**Task directions**
A stretch of the entries below is to be set down exactly, running from the line with "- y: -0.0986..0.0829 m" through the line with "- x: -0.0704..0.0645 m", both included, and no other line.

--- START ---

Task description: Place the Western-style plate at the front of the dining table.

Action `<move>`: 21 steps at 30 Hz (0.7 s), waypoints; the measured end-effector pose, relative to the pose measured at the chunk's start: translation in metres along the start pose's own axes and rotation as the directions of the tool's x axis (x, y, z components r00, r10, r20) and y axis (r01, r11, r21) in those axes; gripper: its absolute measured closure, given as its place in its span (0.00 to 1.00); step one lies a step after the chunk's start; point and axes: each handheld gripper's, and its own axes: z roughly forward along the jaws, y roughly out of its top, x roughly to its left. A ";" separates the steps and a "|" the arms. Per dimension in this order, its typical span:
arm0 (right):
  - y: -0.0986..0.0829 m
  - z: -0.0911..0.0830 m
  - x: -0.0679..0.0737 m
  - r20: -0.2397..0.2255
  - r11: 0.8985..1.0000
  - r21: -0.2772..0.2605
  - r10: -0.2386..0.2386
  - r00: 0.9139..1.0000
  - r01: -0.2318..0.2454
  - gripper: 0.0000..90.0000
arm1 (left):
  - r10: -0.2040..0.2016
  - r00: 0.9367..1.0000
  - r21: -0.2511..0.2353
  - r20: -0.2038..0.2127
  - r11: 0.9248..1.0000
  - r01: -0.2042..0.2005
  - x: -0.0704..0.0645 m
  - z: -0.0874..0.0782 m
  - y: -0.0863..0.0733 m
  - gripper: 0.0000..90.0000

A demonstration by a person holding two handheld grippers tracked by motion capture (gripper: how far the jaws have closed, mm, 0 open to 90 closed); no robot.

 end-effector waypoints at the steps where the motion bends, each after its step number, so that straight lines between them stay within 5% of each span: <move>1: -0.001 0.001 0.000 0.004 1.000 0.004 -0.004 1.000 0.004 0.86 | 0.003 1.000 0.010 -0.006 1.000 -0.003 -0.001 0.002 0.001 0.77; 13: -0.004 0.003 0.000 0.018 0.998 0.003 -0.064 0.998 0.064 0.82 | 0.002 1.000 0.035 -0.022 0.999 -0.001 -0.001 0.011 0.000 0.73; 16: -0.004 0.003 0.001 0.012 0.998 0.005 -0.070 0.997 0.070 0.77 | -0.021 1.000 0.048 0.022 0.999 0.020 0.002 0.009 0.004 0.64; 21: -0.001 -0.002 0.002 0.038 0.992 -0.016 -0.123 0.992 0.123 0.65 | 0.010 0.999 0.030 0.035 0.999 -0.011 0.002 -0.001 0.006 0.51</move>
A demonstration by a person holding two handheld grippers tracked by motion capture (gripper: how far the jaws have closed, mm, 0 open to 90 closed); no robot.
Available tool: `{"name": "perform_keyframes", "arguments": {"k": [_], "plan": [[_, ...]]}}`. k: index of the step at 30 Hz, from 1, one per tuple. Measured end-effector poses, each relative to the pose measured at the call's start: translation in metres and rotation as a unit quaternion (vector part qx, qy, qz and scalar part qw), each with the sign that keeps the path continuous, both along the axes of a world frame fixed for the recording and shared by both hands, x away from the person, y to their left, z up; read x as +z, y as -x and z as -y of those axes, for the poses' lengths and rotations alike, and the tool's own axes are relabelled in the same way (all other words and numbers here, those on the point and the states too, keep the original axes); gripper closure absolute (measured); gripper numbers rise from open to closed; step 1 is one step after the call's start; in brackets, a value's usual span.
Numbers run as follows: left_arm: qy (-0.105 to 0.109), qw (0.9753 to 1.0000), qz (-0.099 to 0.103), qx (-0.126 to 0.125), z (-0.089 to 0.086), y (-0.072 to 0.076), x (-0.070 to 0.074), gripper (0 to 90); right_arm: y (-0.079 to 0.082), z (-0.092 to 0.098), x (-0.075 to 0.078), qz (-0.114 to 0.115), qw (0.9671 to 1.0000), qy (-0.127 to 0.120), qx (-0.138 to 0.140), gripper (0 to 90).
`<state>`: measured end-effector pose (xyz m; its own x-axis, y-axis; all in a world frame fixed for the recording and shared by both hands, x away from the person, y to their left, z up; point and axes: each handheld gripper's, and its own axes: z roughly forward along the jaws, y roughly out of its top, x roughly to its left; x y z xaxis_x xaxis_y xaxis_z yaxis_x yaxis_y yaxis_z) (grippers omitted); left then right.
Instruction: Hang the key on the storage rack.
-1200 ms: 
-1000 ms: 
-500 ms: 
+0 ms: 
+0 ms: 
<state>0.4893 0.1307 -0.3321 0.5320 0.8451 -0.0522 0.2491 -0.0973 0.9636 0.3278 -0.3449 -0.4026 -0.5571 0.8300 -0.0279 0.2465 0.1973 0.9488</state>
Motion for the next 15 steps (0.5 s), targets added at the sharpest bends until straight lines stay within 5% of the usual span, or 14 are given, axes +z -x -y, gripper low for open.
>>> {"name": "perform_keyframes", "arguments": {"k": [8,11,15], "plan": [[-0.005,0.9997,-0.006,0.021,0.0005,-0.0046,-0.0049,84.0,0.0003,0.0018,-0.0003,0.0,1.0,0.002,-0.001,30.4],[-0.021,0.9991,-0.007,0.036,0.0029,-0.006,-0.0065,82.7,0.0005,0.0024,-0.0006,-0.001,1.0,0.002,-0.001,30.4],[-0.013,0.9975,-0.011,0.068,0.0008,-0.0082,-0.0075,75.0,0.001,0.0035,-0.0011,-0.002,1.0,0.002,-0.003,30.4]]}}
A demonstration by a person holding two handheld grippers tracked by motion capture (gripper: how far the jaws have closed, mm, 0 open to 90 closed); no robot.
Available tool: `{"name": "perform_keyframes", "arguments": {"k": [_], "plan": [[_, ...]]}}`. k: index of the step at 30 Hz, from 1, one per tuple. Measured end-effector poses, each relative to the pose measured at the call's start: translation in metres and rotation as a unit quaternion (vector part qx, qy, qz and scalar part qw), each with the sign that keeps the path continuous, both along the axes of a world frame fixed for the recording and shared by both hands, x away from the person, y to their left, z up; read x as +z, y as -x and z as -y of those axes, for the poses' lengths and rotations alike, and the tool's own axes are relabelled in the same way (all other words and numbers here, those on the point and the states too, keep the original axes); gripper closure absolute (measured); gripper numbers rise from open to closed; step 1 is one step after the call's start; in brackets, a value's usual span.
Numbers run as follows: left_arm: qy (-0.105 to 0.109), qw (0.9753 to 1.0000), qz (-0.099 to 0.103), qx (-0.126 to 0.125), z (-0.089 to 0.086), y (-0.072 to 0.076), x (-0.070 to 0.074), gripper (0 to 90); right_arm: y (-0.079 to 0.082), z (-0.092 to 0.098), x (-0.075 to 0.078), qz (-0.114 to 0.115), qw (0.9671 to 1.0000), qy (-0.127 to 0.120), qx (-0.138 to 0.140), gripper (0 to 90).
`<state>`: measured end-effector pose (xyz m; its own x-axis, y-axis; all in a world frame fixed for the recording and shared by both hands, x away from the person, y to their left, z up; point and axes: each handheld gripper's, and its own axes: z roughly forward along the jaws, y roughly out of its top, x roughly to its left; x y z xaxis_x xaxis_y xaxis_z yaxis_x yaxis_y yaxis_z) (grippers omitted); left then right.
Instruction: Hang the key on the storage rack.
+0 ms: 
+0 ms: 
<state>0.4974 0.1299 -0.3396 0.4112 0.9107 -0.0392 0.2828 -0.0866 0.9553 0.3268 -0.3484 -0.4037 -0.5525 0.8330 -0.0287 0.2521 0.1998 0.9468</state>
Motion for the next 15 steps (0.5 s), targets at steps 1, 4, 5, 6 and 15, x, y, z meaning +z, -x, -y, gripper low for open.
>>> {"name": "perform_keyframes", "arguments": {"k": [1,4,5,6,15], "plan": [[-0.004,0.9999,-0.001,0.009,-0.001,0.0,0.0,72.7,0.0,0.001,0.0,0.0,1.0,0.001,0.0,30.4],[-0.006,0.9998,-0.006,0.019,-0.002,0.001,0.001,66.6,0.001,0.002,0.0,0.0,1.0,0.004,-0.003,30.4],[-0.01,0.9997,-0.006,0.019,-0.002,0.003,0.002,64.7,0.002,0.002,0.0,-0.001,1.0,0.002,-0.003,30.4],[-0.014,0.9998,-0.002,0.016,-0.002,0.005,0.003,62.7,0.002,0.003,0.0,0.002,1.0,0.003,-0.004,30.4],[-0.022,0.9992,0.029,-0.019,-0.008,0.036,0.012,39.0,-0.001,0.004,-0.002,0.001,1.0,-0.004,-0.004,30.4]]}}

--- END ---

**Exercise output**
  - y: -0.0986..0.0829 m
  - z: -0.0911..0.0830 m
  - x: -0.0679..0.0737 m
  - r20: -0.2397..0.2255
  - r11: 0.8985..1.0000
  - r21: -0.2772..0.2605
  - r10: -0.2386..0.2386
  - r00: 0.9139..1.0000
  - r01: -0.2318..0.2454
  - gripper: 0.0000..90.0000
arm1 (left):
  - r10: -0.2040..0.2016
  - r00: 0.9367..1.0000
  - r21: -0.2511..0.2353
  - r20: -0.2038..0.2127
  - r11: 0.9248..1.0000
  - r01: -0.2042..0.2005
  - x: -0.0704..0.0645 m

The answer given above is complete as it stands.